ROUGE PUTE, PUISSANT ET INDISPENSABLE 

lebruitduoff.com – 5 juillet 2026

ROUGE PUTE  – De Perrine Le Querrec – Mise en scène Perinne Maurin – Théâtre du Train Bleu – Du 4 au 23 juillet à 16h05 – Relâche les 10 et 17.

D’abord un long silence dans la lumière blanche. Et son regard. D’une infinie tristesse. Rouge pute. Deux mots qui claquent. Rouge violence. Rouge pour les lèvres des putes. C’est cela qu’elle dira à la fin. 

« Au début tu n’as pas peur. Tu vis avec un homme que tu aimes. Et qui t’aime. » C’est ce qu’elle dit dans la lumière blanche. Avec le souffle du saxophone qui vient doucement. Presque comme une caresse. Illusoire caresse. 

Au début. Elle le dit et le dit encore. Au début. Au début. Manière de préciser les choses. Manière de ponctuer. Tout ce qui adviendra désormais dans cette violence cachée. Redite des mots comme à chaque coup porté. À chaque insulte crachée. Comme pour exorciser  toute cette violence. Du quotidien. Habituelle. Sourde. Banale. Sécrète. Chaque mot dit choisi. Avec sa force. Sa douleur. Son impuissance.

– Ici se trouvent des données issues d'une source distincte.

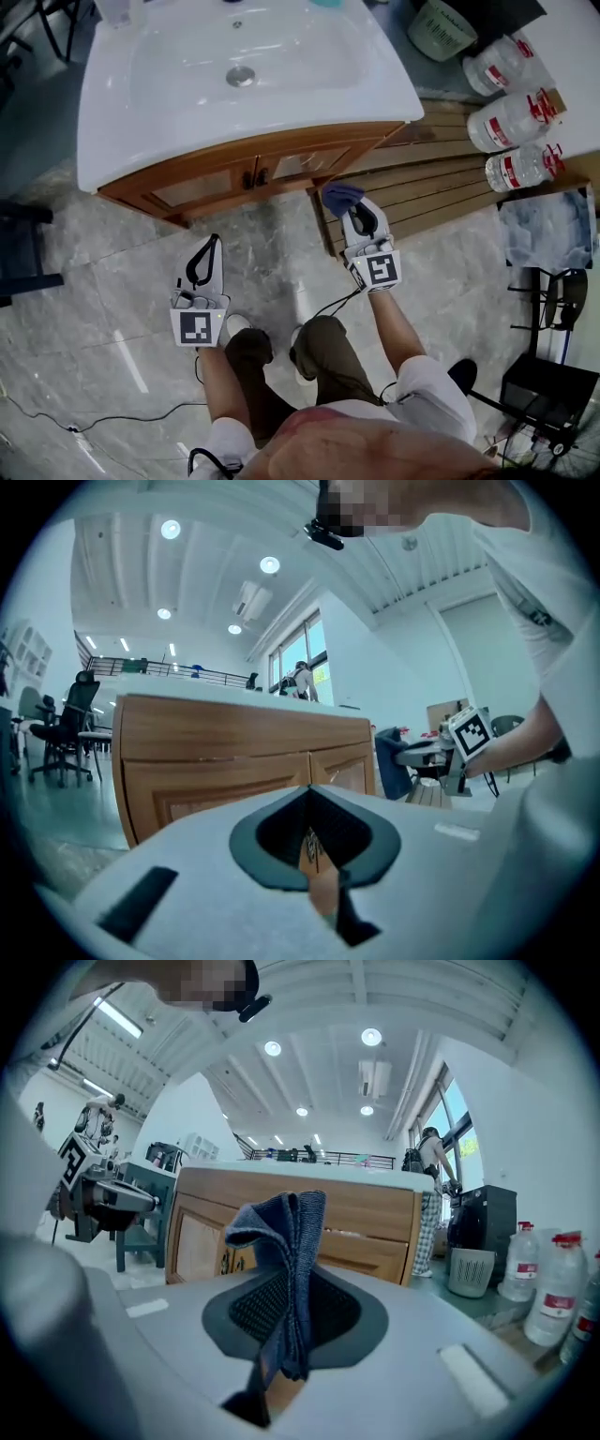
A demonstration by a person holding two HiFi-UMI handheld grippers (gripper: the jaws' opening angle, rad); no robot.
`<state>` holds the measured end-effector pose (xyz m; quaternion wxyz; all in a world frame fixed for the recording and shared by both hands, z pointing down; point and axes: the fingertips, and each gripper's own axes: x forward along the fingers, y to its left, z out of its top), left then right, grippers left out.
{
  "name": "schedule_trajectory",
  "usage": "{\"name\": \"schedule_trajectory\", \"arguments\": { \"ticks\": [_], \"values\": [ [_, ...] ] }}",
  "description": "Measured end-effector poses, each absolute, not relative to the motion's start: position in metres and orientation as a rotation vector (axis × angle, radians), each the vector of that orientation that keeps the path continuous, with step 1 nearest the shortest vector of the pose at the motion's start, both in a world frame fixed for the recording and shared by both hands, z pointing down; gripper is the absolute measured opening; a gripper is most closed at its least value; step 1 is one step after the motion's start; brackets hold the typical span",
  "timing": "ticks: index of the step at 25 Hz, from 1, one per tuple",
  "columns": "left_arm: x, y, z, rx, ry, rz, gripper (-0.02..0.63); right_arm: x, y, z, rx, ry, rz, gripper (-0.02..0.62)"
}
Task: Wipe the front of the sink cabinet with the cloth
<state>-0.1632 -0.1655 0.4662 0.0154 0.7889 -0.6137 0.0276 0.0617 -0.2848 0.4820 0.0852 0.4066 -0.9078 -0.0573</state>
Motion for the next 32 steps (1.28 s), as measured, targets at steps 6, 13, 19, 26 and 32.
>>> {"name": "schedule_trajectory", "arguments": {
  "ticks": [6,13,19,26,32],
  "values": [
    [-0.161,-0.145,0.361,2.405,-1.864,0.103,0.005,0.064,-0.272,0.348,1.149,-2.729,-0.231,0.069],
    [-0.147,-0.131,0.210,2.440,-1.878,0.137,0.005,0.078,-0.249,0.203,1.107,-2.744,-0.202,0.069],
    [-0.124,-0.104,0.094,2.486,-1.919,0.116,0.005,0.086,-0.202,0.090,1.034,-2.843,-0.175,0.069],
    [-0.075,-0.049,0.030,2.492,-1.886,0.125,0.005,0.106,-0.135,0.012,0.991,-2.947,-0.049,0.070],
    [-0.049,-0.003,0.004,2.495,-1.890,0.171,0.005,0.131,-0.087,-0.030,0.946,-2.979,-0.073,0.071]
  ]
}}
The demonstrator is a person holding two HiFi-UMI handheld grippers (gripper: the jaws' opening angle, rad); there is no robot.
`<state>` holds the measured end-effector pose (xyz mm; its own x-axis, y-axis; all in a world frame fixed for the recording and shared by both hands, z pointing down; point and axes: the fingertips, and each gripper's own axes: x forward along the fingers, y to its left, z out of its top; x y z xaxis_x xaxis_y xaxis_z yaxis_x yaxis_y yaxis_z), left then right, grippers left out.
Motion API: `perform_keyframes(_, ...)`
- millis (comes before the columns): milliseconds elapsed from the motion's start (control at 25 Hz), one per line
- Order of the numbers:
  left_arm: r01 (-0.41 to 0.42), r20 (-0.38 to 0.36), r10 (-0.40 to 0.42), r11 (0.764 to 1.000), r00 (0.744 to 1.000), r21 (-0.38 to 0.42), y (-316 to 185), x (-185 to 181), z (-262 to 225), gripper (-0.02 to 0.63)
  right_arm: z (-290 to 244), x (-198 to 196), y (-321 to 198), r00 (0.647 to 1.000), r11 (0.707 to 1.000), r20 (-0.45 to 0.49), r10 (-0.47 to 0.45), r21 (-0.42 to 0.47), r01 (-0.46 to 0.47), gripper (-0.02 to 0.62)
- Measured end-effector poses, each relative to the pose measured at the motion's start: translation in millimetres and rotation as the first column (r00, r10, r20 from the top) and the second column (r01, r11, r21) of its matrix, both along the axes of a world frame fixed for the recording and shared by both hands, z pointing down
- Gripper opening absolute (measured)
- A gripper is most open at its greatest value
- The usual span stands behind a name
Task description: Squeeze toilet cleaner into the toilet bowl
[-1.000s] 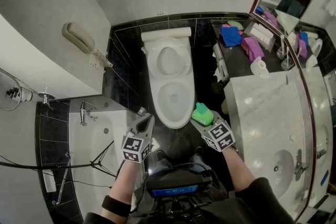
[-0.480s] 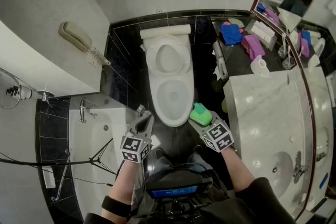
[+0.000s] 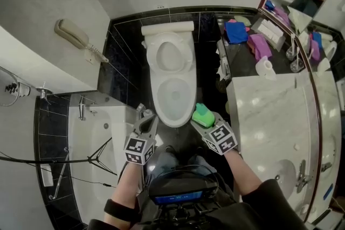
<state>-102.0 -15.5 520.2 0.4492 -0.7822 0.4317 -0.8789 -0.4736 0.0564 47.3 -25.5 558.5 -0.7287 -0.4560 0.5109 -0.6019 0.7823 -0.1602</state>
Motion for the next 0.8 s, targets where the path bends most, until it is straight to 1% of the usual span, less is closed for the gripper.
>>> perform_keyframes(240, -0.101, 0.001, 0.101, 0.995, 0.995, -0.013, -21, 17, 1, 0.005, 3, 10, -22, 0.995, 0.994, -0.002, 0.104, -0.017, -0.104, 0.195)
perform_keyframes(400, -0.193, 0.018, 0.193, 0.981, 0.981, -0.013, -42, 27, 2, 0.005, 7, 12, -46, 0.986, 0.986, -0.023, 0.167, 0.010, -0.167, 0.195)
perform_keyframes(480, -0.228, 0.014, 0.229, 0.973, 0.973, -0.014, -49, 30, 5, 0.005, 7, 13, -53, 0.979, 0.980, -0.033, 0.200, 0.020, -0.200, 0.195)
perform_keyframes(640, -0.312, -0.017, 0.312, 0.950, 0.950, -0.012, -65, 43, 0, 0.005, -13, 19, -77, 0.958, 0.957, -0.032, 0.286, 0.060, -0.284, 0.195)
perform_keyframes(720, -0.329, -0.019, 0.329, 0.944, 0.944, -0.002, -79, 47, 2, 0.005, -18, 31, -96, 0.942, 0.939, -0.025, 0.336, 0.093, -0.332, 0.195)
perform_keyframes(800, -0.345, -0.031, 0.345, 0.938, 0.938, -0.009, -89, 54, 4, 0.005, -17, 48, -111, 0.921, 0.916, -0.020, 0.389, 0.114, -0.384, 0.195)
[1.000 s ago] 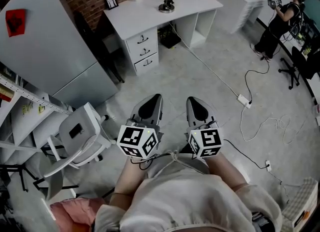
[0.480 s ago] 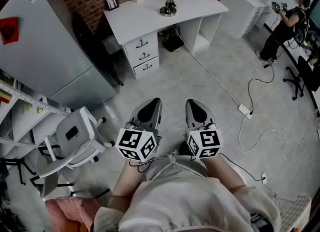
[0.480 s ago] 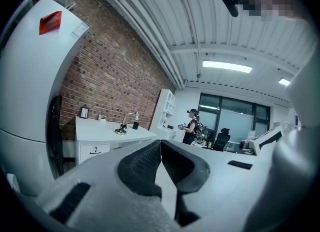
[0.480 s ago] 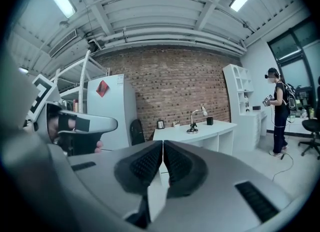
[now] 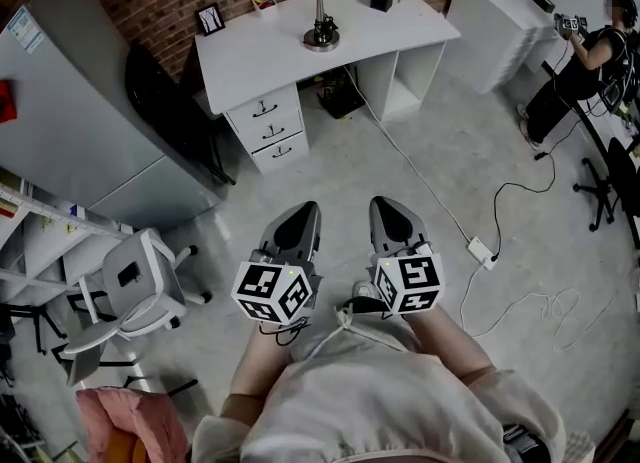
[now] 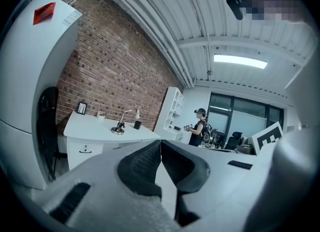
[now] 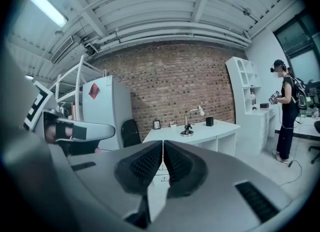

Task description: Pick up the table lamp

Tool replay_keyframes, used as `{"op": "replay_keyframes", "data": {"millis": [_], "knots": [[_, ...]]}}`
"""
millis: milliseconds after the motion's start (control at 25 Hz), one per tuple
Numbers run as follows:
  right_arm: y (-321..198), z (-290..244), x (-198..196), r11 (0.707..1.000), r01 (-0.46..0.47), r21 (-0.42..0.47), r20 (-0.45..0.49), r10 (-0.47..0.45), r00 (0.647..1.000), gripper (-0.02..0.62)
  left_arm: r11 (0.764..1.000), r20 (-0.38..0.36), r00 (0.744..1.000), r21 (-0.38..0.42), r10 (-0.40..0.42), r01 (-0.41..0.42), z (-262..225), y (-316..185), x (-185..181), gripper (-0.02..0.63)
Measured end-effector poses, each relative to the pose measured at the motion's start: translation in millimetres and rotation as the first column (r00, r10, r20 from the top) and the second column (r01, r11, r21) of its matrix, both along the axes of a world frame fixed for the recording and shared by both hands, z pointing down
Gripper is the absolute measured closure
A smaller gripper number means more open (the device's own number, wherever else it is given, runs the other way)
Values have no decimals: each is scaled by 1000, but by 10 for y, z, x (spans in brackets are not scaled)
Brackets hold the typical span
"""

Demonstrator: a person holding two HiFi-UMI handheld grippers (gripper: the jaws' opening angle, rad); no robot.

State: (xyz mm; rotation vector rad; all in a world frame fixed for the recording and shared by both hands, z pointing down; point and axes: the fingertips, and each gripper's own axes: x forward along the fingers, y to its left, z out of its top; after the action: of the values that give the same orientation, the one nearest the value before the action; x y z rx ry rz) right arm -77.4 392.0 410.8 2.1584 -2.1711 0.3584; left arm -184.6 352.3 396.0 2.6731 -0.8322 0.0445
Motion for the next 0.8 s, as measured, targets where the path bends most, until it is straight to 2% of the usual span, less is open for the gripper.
{"op": "replay_keyframes", "data": {"millis": [160, 320, 560, 800], "knots": [[-115, 42, 565, 1000, 9, -21, 1, -9, 1000, 568, 1000, -6, 1000, -20, -13, 13, 60, -75, 540, 586], [-223, 82, 979, 1000, 10, -24, 25, -10, 1000, 568, 999, 0, 1000, -46, -13, 14, 149, -135, 913, 586], [-544, 139, 1300, 1000, 0, -25, 55, 2, 998, 568, 996, 3, 999, -79, -33, 33, 232, -494, 1125, 586], [-1035, 267, 1557, 998, -28, -48, 51, 30, 998, 568, 996, 0, 1000, -93, -9, 9, 352, -1051, 1389, 586]]}}
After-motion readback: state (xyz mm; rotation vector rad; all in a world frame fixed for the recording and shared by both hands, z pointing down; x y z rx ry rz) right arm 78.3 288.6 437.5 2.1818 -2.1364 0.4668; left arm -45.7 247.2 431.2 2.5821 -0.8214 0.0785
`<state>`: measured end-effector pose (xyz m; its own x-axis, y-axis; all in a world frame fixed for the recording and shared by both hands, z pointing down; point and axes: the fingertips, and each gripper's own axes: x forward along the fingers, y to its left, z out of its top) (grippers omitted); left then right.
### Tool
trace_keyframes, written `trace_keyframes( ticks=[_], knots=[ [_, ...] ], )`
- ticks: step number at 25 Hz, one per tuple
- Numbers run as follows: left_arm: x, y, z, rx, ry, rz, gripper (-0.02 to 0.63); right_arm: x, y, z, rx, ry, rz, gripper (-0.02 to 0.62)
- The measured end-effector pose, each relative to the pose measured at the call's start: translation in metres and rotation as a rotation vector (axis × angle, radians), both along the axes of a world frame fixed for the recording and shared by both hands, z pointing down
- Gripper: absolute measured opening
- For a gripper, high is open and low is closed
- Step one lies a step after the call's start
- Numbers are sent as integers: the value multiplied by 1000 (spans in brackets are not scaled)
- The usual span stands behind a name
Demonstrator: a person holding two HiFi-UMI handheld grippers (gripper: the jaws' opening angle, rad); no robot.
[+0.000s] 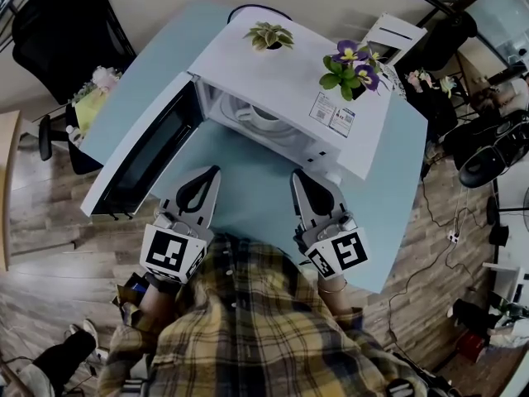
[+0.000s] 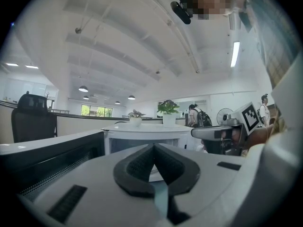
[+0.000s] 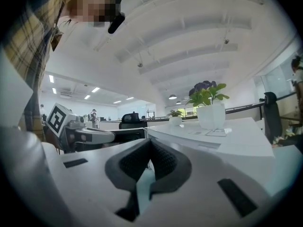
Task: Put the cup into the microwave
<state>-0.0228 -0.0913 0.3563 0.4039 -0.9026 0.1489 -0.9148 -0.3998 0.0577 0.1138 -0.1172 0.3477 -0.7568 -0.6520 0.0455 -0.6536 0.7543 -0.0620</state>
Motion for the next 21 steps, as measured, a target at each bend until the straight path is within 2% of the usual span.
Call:
trace_keyframes(
  ticks=[7,21],
  knots=[
    [-5,2,-1,1,-4,-14,-8,-5,2,2,-8,1,-12,2],
    [-5,2,-1,17,-3,-25,-8,6,-1,6,-23,4,27,2]
  ],
)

Et la musique éclate. Quand il est déjà trop tard. Quand l’engrenage. Quand l’emprise. Les excuses. Les pardons. Les belles paroles . Et tout ce semblant d’amour qui repart. Alors le saxophone se déchire. Déchire l’espace. Les sons tordus. Éraflés. Grattés comme des écorchures. Les rythmes comme des pulsations. Battements de cœur. Battements de coups. Les mots. Les sens. Elle toujours le regard bleu. Dans la lumière. Ou les ténèbres d’une immense solitude. Et ses mots qui disent. Qui écorchent eux-aussi, Son rouge de pute qui suinte à travers eux. Son corps qui tremble. Qui danse. Une danse presque macabre. Syncopée. Hachée. Disloquée. Elle fardée pour oublier un visage tuméfié. Et les mots répétés. Encore et encore. Coups portés. Coups reçus. Cinq sur cinq. La peur. La fuite. Le combat. Le combat. Désespérance. Partir ? Le trou noir. Partir ou rester. Impossible choix. La mort si présente. « Tu choisirais quoi toi ? » mauvais choix. Plaider indéfiniment coupable. Quand les nuits sont profondes. Inquiétantes. Comme peuplées à tout jamais d’inévitables cauchemars. Achève-moi. Dit-elle. Elle chantonne. Et la musique comme une vague salvatrice et bienfaisante. Comme une renaissance. Possible. Peut-être. Elle part tranquillement. Rouge pute. Du rouge pour les lèvres. Un possible sourire. Magnifique.

Elsa Pion, actrice, Antoine Arlot et Romain Aweduti musiciens live sont tous trois magnifiques. Le spectacle est d’une grande puissance. Beau. Émouvant. Juste. Le texte de Perrine Le Querrec dit avec force et poésie une réalité difficile. La mise en scène de Perrine Maurin est d’une grande sobriété. Ensemble ils donnent à l’art cette fonction essentielle de nous parler du monde.